Mechanisms of cardiovascular actions of urocortins in the hypothalamic arcuate nucleus of the rat

Abstract

The presence of urocortins (UCNs) and corticotropin-releasing factor (CRF) receptors has been reported in the hypothalamic arcuate nucleus (ARCN). We have previously reported that UCNs are involved in central cardiovascular regulation. Based on this information, we hypothesized that the ARCN may be one of the sites where UCNs exert their central cardiovascular actions. Experiments were done in artificially ventilated, adult male Wistar rats anesthetized with urethane. Unilateral microinjections (30 nl) of UCN1 (0.12-2 mM) elicited decreases in mean arterial pressure (MAP) and heart rate (HR). Maximum cardiovascular responses were elicited by a 1 mM concentration of UCN1. Microinjections of UCN2 and UCN3 (1 mM each) into the ARCN elicited similar decreases in MAP and HR. UCN1 was used as a prototype for the other experiments described below. HR responses elicited by UCN1 were significantly attenuated by bilateral vagotomy. Prior microinjections of NBI-27914 (CRF-1 receptor antagonist) and astressin (CRF-1 receptor and CRF-2 receptor antagonist) (1 mM each) into the ARCN significantly attenuated the cardiovascular responses elicited by UCN1 microinjections at the same site. Microinjections of UCN1 into the ARCN decreased efferent renal sympathetic nerve activity.

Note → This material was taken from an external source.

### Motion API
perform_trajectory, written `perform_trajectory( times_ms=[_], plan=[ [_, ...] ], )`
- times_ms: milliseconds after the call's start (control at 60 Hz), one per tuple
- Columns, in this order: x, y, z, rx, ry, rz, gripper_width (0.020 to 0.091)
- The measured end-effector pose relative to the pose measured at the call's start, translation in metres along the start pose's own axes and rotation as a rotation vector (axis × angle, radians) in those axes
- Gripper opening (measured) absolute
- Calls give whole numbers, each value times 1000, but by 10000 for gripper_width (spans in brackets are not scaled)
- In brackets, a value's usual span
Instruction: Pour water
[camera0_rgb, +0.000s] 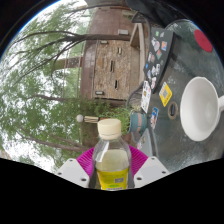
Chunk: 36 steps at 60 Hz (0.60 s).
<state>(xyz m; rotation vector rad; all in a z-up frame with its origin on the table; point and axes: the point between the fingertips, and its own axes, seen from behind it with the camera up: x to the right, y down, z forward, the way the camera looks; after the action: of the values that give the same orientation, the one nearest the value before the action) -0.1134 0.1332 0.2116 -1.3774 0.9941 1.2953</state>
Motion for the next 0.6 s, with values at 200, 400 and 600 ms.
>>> perform_trajectory(
  times_ms=[200,400,600],
  plan=[
    [23,-30,-37,102,-82,623,448],
    [22,-42,-57,194,-174,914,449],
    [18,-20,-52,167,-132,918,448]
  ],
)
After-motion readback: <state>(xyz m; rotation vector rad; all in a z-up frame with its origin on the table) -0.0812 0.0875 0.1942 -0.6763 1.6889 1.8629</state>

It was concluded that microinjections of UCN1, UCN2, and UCN3 into the ARCN elicited decreases in MAP and HR. Decreases in MAP, HR, and renal sympathetic nerve activity elicited by UCN1 microinjections into the ARCN were mediated via CRF receptors. Bradycardic responses to UCN1 were mediated via the activation of vagus nerves, and decreases in MAP may be mediated via decreases in sympathetic nerve activity.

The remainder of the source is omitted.